We come to this, lately, moved less by the feminist impulse, which excavates maternal images wherever they can be found in Scripture, than by the parental one, which spends a disproportionate amount of mental effort on breastfeeding. (Baby Anonymous, at 3+ years, is still nursing away, even as he begins reciting the Nicene Creed from memory.)
As most readers surely know, the subject of breastfeeding is nearly as incendiary as that of descriptive grammar. Offer an opinion on the subject, nearly any opinion, and prepare to be berated without mercy by those who consider you an apostle of either Satan or Nestle, if indeed they make a distinction. Nor, as Rowan Pelling says in the brief article linked above, has the subject aroused controversy only in the modern age of infant formula and political correctness. Aristotle and Pliny offered their opinions, too. (Here is the article from which we suspect that Pelling borrowed most of her background information, a few bits nearly verbatim. We have been unable to find the classical citations, and will be grateful for pointers).

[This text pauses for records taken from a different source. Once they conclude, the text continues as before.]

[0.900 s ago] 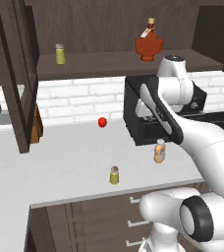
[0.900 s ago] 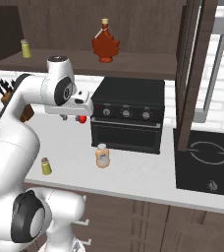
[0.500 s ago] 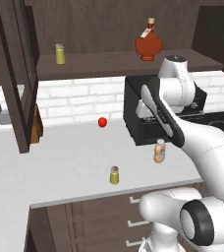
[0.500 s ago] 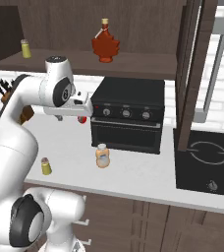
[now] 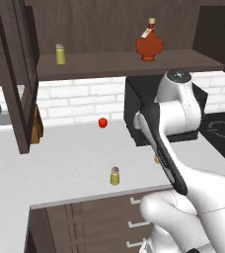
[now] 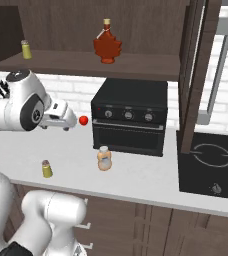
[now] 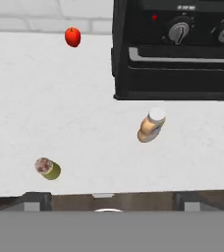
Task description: Put the shaker and condiment bottle from the counter next to their counterparts in the cabinet.
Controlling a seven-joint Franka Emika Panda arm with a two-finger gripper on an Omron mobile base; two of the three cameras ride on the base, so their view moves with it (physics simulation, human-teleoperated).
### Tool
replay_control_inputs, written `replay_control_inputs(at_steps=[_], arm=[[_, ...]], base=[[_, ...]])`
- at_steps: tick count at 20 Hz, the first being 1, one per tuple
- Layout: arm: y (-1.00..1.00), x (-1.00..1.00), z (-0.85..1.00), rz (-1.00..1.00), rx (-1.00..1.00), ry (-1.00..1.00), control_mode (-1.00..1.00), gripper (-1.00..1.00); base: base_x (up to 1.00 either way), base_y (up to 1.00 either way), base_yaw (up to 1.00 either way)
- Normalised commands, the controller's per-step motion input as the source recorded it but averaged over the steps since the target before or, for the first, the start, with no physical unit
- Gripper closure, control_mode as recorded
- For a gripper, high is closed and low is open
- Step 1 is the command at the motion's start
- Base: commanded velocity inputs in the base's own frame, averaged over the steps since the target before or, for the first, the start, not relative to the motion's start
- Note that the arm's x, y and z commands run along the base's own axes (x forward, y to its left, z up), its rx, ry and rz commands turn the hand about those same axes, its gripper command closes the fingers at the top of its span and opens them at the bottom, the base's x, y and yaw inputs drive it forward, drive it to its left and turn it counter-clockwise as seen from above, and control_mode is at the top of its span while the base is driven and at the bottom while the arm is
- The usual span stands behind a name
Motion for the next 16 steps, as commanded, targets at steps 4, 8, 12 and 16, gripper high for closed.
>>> replay_control_inputs(at_steps=[4,8,12,16], arm=[[0.50,-0.82,-0.07,-0.23,-0.02,-0.19,-1.00,-1.00],[0.16,-0.16,0.00,-0.15,-0.06,-0.14,-1.00,-1.00],[-0.13,0.08,0.00,-0.28,-0.02,0.07,-1.00,-1.00],[-0.42,0.28,0.00,-0.29,0.00,0.09,-1.00,-1.00]], base=[[0.00,0.00,0.00],[0.00,0.00,0.00],[0.00,0.00,0.00],[0.00,0.00,0.00]])
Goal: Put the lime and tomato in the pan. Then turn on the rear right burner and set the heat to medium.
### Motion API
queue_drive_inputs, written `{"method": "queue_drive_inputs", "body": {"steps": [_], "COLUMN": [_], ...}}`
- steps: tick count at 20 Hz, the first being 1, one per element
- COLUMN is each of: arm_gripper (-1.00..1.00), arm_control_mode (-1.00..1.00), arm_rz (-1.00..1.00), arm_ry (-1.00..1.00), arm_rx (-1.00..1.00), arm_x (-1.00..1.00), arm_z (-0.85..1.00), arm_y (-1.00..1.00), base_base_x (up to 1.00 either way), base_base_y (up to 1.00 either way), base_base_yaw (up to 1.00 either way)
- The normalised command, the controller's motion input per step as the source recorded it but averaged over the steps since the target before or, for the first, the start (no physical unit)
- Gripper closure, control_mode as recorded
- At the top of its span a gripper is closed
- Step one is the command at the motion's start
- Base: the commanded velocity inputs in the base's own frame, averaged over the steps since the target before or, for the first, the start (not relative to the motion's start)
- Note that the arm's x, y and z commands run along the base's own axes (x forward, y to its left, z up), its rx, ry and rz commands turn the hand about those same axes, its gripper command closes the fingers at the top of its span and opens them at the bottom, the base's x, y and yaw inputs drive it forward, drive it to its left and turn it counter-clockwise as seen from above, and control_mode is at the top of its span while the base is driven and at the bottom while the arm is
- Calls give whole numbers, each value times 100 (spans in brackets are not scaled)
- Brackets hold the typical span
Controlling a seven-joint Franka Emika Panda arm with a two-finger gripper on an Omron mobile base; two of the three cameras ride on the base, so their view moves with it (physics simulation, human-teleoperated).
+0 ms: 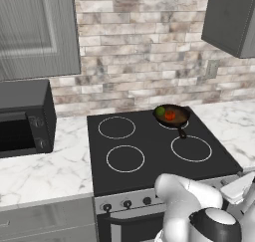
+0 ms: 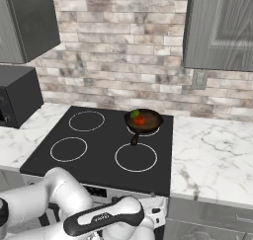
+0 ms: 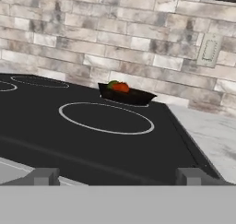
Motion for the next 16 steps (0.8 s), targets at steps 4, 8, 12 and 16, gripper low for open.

Setting aside the history, though, Pelling cites some especially galling recent dicta on the subject. Here is her lead witness:
... a provocative article just published in Mother & Baby magazine has acted like kerosene on a conflagration. The author, Kathryn Blundell (the magazine's deputy editor), wrote that she bottle-fed her babies because: "I wanted my body back ... and some wine," and she wanted her breasts: "on my chest, rather than dangling round my stomach".
However, the most controversial part of Bundell's polemic came when she said of her breasts: "They're part of my sexuality too – not just breasts, but fun bags. And when you have that attitude (and I admit I made no attempt to change it), seeing your teeny, tiny innocent baby latching on where only a lover has been before feels, well, a little creepy."
Many people seem to agree, not least the lad mags, whose attitude seems to permeate the discussion ("fun bags"? Yikes.). This prompts Pelling to ask, in her title, "Does a lover really have first claim on breasts?" Her answer is No; she renders judgment in favor of the baby. It strikes us that one might also argue with some force that the first claim belongs to the mother herself -- her body, her choice, and all that. But maybe we're trapped in the late 1970s.
Anyhoo, coming back to Sunday. A preacher willing to dare the wrath of the Breast Police might talk about all this, in a gentle way, and then ask what it means to drink from Jerusalem's glorious bosom. It is one thing to be children of God," in the Johannine fashion, but a slightly different thing to be children of Jerusalem. Unless one leaps (too hastily, we think) to the New Jerusalem of Revelation, the implication seems to support the Pauline imagery of Gentiles grafted "against nature" onto the tree of israel.
1 comment:
My my my - where to begin. How nice that this is what feminism has come to - now we women can be selfish sons of bitches too.
Seems like there is a lot of patristic stuff on the mothers milk of Christ even.
And then all the lactating Madonna art...
Think I've just done enough "in your face if you think about it" which is how my daughter has described my last few sermons. Going to the zoo today and taking out a sermon from less controversial years.